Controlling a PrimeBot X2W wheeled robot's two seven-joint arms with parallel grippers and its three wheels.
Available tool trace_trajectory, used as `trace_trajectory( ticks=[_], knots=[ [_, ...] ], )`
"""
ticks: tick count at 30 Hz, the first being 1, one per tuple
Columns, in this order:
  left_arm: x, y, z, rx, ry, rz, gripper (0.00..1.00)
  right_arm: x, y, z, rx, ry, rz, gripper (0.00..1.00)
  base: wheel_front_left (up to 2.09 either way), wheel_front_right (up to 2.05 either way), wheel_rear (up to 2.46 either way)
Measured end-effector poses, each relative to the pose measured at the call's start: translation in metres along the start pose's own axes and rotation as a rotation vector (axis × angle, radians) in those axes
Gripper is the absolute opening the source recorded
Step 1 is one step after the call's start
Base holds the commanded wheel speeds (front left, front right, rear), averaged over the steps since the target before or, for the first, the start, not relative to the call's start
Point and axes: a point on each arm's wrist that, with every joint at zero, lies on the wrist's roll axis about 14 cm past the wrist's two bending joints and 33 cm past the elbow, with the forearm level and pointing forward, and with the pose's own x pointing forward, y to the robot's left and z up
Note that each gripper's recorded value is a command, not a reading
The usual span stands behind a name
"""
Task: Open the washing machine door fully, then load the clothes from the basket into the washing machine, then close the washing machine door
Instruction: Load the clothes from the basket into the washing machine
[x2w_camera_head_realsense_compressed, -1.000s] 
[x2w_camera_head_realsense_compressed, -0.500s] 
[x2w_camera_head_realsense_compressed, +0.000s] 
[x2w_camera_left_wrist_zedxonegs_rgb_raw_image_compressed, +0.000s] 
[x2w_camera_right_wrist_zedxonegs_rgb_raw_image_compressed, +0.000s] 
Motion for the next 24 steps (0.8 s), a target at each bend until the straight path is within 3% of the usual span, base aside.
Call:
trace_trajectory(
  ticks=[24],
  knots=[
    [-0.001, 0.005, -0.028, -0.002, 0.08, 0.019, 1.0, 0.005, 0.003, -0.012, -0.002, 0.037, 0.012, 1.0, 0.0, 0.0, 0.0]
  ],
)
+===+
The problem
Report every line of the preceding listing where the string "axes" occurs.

Exercise solution
Measured end-effector poses, each relative to the pose measured at the call's start: translation in metres along the start pose's own axes and rotation as a rotation vector (axis × angle, radians) in those axes
Point and axes: a point on each arm's wrist that, with every joint at zero, lies on the wrist's roll axis about 14 cm past the wrist's two bending joints and 33 cm past the elbow, with the forearm level and pointing forward, and with the pose's own x pointing forward, y to the robot's left and z up

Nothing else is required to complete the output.